Methods: Three-dimensional finite element (FE) models were generated for the intact and implanted tibia bone using computer tomography (CT) scan data. In the present study, both bonded (fully osseointegration) and debonded (non-osseointegration) implant-bone interface conditions were considered. The proximal part of the tibia was fixed. Finite element models of the intact and implanted tibia were solved for three distinct loading situations that correspond to three ankle positions throughout the gait cycle (GC). The influences of implant design and implant-bone interface conditions on malleolar fracture were examined by evaluating stress distribution in tibia bone post-implantation.

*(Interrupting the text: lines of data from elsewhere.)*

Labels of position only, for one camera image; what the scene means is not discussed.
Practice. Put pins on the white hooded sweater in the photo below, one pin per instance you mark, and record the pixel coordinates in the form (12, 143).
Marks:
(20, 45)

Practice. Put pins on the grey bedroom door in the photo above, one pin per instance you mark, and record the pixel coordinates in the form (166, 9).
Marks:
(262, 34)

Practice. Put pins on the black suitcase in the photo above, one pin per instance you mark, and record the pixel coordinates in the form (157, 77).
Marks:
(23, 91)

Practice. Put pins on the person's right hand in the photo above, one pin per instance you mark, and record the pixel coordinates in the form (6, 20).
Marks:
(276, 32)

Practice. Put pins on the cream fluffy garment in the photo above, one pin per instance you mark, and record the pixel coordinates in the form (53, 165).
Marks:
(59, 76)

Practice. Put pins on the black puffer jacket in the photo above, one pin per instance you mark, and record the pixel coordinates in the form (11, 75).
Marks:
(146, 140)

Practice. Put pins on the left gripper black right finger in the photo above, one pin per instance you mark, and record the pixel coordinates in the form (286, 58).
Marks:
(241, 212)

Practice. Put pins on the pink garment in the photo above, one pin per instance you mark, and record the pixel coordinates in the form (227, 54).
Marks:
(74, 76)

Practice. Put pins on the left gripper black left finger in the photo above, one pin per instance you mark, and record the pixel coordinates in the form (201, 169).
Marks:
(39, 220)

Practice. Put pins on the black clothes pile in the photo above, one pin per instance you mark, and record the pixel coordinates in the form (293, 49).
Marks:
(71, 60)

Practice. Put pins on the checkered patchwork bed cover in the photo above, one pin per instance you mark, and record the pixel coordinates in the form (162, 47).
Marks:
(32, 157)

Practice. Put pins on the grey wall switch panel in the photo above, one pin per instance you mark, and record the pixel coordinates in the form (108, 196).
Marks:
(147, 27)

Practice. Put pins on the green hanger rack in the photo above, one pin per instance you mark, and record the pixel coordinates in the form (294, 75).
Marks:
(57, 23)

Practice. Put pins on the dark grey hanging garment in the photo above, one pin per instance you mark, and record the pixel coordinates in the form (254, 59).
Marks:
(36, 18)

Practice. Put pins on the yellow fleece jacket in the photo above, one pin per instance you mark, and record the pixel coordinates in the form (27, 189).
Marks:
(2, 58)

Results: Finite element (FE) analysis revealed that for the medial region, the tibia bone stress elevated to 10 MPa for the medial keel type design, indicating a possible fracture along the medial region. The risk of a medial malleolar fracture is highest for the medial keel type implant design compared to other designs. The bars, central keel, and stem type TAR implant designs also elevate stress on both the medial and lateral regions of the tibia bone. In the case of fully osseointegrated implant-bone interface conditions, the stress is slightly higher than in the case of non-osseointegrated implant-bone interfacial conditions.

Conclusion: The study highlights the potential influence of specific implant designs on malleolar fracture. The current findings are crucial for designing new implants to mitigate tibial bone fracture risks and improve TAR outcomes.

Keywords: Bone fracture; Bone stress; Finite element analysis; Implant design; Total ankle replacement.